When and How to Use Exams in the Classroom

There are many methods to assess learner performance in class, and one of the most common methods is to administer examinations (or exams). Learners are typically given multiple-choice, true/false, short answer, or essay question prompts in exams to help them demonstrate what they have learned in a course on a specific topic. Exams can serve as additional learning opportunities as well as a source of evaluation. Learners receive a standard score from graded exams that can be used to compare individual performance to the group’s performance.

How Frequent Should Knowledge Assessments Be?

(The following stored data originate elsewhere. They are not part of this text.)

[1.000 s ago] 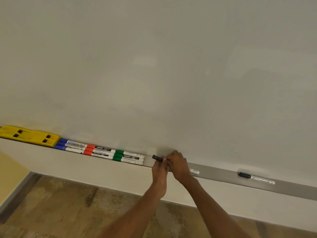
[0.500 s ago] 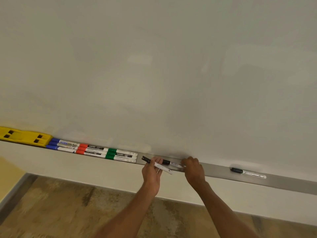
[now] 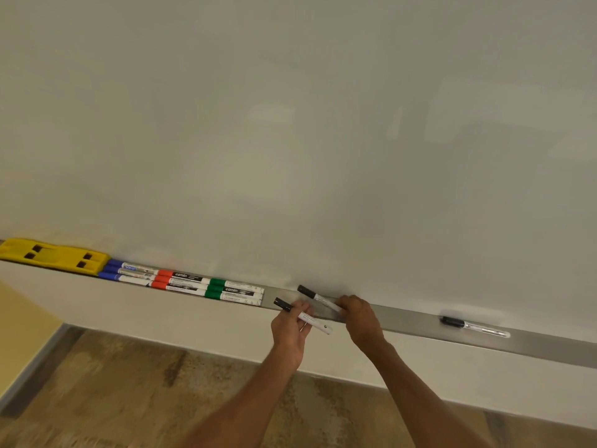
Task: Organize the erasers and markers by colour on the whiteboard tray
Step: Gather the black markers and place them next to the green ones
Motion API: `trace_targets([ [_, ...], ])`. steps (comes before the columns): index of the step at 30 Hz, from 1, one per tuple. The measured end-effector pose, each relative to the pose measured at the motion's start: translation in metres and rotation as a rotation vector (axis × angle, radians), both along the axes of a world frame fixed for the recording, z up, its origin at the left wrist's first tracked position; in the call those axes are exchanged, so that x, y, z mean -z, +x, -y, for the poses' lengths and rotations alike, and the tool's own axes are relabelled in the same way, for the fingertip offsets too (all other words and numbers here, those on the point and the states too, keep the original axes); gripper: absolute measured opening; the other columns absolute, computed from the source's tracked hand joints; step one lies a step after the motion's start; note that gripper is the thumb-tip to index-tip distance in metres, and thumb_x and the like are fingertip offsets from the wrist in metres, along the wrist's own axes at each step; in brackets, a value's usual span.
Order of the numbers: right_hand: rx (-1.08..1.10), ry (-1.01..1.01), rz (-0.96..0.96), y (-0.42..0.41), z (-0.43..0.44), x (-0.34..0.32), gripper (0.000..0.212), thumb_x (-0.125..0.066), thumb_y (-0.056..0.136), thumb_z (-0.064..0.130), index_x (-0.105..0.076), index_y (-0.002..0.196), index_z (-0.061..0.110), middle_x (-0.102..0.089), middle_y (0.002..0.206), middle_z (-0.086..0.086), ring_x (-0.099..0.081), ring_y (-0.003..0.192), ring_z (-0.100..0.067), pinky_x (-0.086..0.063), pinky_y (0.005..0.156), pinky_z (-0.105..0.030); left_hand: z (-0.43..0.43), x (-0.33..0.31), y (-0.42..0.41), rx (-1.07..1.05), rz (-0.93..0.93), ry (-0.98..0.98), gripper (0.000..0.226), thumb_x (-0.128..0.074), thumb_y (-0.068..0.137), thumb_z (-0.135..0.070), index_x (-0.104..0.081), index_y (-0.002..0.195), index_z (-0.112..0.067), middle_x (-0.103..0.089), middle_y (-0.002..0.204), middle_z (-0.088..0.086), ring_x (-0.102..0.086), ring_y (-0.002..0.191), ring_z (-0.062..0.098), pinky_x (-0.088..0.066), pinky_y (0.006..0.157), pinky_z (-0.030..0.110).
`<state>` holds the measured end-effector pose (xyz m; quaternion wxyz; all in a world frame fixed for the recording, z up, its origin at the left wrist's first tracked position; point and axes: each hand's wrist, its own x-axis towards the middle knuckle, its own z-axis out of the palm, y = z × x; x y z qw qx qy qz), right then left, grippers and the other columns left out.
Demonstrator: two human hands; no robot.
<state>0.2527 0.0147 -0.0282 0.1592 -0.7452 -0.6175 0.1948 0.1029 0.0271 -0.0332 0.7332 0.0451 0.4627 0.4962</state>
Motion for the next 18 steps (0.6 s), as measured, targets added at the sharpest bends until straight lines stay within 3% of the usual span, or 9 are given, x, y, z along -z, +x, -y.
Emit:
trace_targets([
  [7,-0.094,0.012,-0.108,0.003,0.006,-0.007,0.029,-0.05,0.086,0.005,-0.069,0.103,0.018,-0.07,0.097,-0.007,-0.061,0.084,-0.018,-0.04,0.069,-0.021,0.006,-0.004,0.027,0.065,-0.041,0.034,0.028,-0.054,0.089,0.002,-0.058,0.116,0.004,-0.063,0.107,0.02,-0.064,0.094,0.03,-0.053,0.077,0.036],
  [12,-0.097,0.033,-0.165,0.012,0.014,-0.012,0.025,-0.051,0.09,0.012,-0.07,0.104,0.019,-0.071,0.094,-0.006,-0.061,0.079,-0.019,-0.049,0.072,-0.031,0.01,-0.005,0.041,0.081,-0.047,0.047,0.019,-0.056,0.088,0.003,-0.061,0.106,0.0,-0.065,0.098,0.018,-0.064,0.091,0.03,-0.053,0.075,0.035],
  [15,-0.114,0.048,-0.17,0.018,0.019,-0.012,0.023,-0.051,0.091,0.012,-0.071,0.102,0.016,-0.072,0.094,-0.008,-0.061,0.079,-0.021,-0.047,0.073,-0.031,0.011,-0.008,0.048,0.097,-0.056,0.075,0.009,-0.057,0.088,0.002,-0.063,0.093,-0.002,-0.066,0.089,0.016,-0.063,0.088,0.029,-0.052,0.072,0.035],
  [18,-0.134,0.075,-0.161,0.023,0.024,-0.014,0.023,-0.05,0.091,0.011,-0.071,0.101,0.015,-0.071,0.091,-0.01,-0.059,0.075,-0.02,-0.046,0.071,-0.031,0.013,-0.007,0.056,0.096,-0.049,0.09,0.007,-0.058,0.088,0.0,-0.061,0.094,-0.002,-0.066,0.089,0.016,-0.064,0.085,0.027,-0.053,0.073,0.036],
])
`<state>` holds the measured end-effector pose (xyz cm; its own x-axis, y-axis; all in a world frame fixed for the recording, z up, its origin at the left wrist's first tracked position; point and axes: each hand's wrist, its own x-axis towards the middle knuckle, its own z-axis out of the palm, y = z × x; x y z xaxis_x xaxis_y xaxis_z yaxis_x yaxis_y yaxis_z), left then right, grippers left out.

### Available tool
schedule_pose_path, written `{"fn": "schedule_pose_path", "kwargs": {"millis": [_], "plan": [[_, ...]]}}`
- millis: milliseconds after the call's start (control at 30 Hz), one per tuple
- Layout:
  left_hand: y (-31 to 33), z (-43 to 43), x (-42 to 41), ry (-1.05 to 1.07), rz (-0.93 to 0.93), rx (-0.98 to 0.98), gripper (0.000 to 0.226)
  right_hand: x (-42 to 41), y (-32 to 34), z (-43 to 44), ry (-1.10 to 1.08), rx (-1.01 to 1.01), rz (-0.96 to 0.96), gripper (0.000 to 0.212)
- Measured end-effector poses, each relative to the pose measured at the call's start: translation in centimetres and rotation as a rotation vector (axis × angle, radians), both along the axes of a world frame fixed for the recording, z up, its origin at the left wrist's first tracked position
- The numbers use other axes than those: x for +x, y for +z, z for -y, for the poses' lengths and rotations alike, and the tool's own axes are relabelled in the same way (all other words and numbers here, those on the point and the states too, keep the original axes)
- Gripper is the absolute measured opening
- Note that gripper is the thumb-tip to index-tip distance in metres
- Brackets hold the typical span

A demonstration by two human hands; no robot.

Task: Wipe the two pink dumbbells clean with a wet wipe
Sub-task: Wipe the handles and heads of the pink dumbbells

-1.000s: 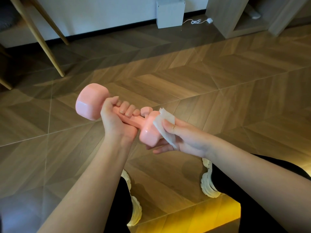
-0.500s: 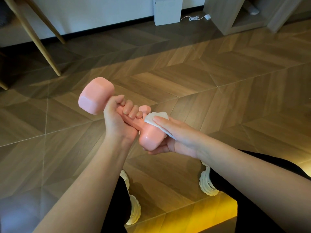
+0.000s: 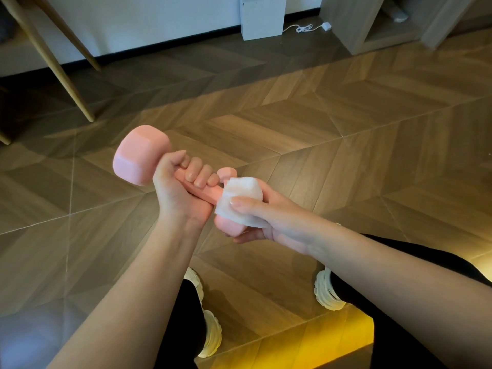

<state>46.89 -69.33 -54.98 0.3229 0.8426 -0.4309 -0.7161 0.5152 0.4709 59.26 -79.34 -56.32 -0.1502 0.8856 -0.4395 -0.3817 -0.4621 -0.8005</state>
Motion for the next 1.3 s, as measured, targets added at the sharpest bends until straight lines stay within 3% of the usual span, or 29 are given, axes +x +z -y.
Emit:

Learners tend to prefer fewer quizzes, exams, and assignments and will report to the instructor with more assessments (that’s usually me) that other sections of the same course have fewer assessments. While learners seem to be focused on the time spent studying or working on individual assessments and how those points are allocated to their overall course grade, they aren’t necessarily considering that these assessments exist to motivate studying, to reduce the contribution of an individual assessment to the overall grade (i.e., low-stakes quizzes), to help learners discriminate important content from peripheral content, to give learners practice with the types of questions they might encounter on an exam, and to give learners feedback on their current level of understanding on those topics. Engaging in retrieval practice (i.e., when a learner studies and tests themselves – or the instructor quizzes them – prior to the actual exam in class) has the benefit of improving performance on verbatim questions as well as inference questions (i.e., when combining ideas in a new way) over the long term relative to repeated study/rereading – despite the fact that learners do not expect retrieval practice to be beneficial, as Karpicke (2012) and Roediger (2013) point out.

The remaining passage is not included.